(Stored data entries)
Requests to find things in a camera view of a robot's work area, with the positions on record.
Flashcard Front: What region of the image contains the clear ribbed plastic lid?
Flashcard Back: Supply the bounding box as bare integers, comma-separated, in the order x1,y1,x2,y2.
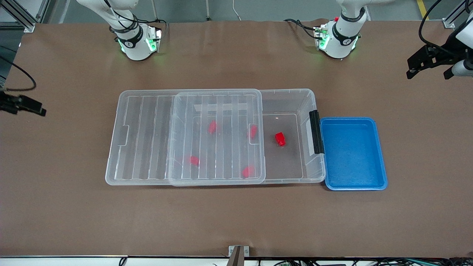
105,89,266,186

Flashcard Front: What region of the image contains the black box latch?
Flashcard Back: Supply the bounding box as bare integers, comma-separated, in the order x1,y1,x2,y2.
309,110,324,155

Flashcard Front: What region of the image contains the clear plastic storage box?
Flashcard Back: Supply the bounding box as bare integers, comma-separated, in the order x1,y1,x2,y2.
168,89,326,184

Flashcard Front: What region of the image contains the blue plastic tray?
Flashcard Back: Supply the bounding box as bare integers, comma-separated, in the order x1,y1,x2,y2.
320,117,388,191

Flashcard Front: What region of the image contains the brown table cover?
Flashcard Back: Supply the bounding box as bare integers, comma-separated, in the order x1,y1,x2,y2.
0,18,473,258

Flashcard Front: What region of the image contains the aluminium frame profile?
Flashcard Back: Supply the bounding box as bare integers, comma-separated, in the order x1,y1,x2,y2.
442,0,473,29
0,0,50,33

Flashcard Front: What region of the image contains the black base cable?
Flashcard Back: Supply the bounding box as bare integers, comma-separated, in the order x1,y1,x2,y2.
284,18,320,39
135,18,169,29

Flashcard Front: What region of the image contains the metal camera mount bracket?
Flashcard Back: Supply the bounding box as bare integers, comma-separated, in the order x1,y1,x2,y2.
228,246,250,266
==
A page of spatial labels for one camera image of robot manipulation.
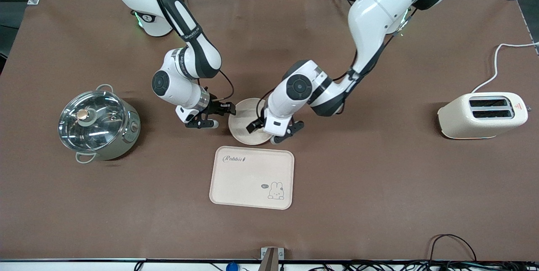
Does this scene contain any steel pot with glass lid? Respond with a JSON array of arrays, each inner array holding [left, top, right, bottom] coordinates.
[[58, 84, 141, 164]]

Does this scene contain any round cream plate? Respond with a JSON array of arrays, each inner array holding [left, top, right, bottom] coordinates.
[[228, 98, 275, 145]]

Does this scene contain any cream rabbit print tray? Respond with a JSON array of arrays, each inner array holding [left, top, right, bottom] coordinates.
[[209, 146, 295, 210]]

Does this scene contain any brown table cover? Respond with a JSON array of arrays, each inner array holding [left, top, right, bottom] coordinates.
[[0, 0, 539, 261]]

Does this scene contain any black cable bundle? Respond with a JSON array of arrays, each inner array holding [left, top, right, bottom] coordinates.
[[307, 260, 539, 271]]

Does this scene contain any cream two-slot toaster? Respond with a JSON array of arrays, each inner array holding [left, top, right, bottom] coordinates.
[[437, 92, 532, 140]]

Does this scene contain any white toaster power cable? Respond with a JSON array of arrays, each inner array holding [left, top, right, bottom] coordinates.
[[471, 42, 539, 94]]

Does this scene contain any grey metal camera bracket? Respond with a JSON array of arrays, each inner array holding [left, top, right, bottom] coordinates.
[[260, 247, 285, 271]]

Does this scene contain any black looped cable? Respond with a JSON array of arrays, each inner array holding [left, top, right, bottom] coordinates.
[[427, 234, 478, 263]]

# THE TASK
A verbatim transcription is needed of the lines above, starting at the line with "Requests to find" and ending at the line with "ribbed plastic lid?", both included, and of nothing else.

# TASK RESULT
Requests to find things in a camera view of a robot's work area, with the positions on record.
Flashcard Front: What region of the image contains the clear ribbed plastic lid?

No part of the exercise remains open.